When Jared Loughner killed six people and wounded an additional 13 including U.S. Congresswoman Gabrielle Giffords in Tucson, Ariz., he did so with a semi-automatic Glock 19 9mm and a 33 round magazine that he purchased legally.
While mental illness was one of the contributing factors in the tragedy of Jan. 8, it was Loughner’s easy accessibility to previously banned firearm components that is especially disconcerting. Accordingly, citizens should again question why this country’s gun laws are so woefully outdated and take into careful consideration what is reasonable and what isn’t.
The 1994 Federal Assault Weapons Ban restricted the manufacture and sale of ammunition magazines with capacities over 10 rounds. The ban was allowed to expire in Sept. 2004 during the Bush administration.

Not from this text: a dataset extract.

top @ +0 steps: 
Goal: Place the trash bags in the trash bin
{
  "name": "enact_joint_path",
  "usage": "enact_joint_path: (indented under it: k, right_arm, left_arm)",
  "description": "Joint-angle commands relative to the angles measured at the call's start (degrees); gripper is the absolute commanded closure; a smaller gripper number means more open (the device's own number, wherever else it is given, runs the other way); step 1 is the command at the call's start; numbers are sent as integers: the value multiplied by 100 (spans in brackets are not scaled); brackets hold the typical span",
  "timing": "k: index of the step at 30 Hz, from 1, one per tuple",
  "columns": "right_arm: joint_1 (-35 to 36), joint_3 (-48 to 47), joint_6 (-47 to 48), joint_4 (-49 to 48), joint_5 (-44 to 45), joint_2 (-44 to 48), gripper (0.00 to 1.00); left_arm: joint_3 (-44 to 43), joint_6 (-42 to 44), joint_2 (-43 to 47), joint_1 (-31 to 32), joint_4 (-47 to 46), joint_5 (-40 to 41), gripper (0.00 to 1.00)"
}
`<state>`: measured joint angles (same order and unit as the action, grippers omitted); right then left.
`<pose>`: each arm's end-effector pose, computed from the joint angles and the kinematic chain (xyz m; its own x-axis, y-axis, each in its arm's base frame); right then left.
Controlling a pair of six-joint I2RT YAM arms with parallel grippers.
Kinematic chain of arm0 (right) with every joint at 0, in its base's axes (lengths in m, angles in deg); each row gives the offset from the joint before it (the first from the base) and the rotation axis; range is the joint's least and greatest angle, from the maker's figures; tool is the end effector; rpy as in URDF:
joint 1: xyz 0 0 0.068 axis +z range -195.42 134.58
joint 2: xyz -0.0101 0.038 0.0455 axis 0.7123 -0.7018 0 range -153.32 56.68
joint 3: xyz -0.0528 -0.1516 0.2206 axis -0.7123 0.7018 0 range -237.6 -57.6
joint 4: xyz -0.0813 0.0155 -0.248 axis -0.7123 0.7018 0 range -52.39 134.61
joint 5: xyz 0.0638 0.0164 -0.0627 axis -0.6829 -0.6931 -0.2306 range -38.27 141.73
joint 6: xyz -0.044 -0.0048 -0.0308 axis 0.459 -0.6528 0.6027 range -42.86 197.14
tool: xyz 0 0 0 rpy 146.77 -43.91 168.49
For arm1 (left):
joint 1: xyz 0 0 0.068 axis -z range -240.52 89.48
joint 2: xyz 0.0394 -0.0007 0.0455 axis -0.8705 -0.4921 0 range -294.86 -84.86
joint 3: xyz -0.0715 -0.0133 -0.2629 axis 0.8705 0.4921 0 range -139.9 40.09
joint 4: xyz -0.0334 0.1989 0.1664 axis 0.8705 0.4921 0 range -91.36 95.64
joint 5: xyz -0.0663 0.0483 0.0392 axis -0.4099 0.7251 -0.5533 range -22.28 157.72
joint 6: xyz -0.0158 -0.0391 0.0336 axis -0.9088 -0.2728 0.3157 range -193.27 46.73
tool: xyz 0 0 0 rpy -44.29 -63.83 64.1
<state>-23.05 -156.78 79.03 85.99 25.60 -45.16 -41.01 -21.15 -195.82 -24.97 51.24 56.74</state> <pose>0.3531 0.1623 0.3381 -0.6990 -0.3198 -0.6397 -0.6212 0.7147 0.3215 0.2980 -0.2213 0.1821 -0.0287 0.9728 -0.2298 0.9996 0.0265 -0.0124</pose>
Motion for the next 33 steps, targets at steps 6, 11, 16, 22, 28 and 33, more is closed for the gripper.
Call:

In Tucson, Loughner spent the initial 33 round clip during the attack and was tackled while attempting to reload his firearm with his second 33 round clip. He was also in possession of two 15 round magazines. Provided all these magazines were loaded to capacity, Loughner was armed with 96 rounds of ammunition.
The Second Amendment of the Constitution says, “the right of the people to keep and bear arms shall not be infringed.” However, it is the opinion of many Americans that the Constitutional framers would not have extended protection to much of the weapons technology we encounter in the contemporary market.
“The hard question is … what significance should we attach to the change in technology?” said Professor Andrew Coan, who teaches constitutional law at the University of Wisconsin Law School. “The Supreme Court protects the class of weapons most widely used for, among other things, self defense, and that class of weapons at least includes handguns.”
While they may not like it, the majority of people in this country recognize and respect, or at least grudgingly accept, this second amendment right. It is, however, the people’s responsibility to continue to question what the framers of our constitution intended.
What technology is, and is not, necessary for the purpose of self-defense becomes an ethical question, Coan said. He referenced assault weapons and modified assault weapons such as Loughner’s Glock as examples of this question.
At the very least one should assert that high-capacity ammunition clips, firearms such as the AK47, or grenade launchers are examples of offensive, not defensive, weaponry. The sole purposes of these weapons are to kill large numbers of individuals quickly, and are unnecessary for self-defense.
No longer are we in danger of Redcoats arriving to rape, murder, and pillage in the absence of law enforcement or the U.S. military. Furthermore, the climate of fear that we currently find ourselves in necessitates the responsibility of a society to place reasonable restrictions on weapons, especially those that the framers of the Constitution could hardly have imagined.
To make his final point Coan quoted someone who he believes to be one of the greatest jurors in American history: former Supreme Court Justice Oliver Wendell Holmes. “The present has the right to govern itself so far as it can; and it ought always be remembered that historic continuity with the past is not a duty, it is only a necessity.”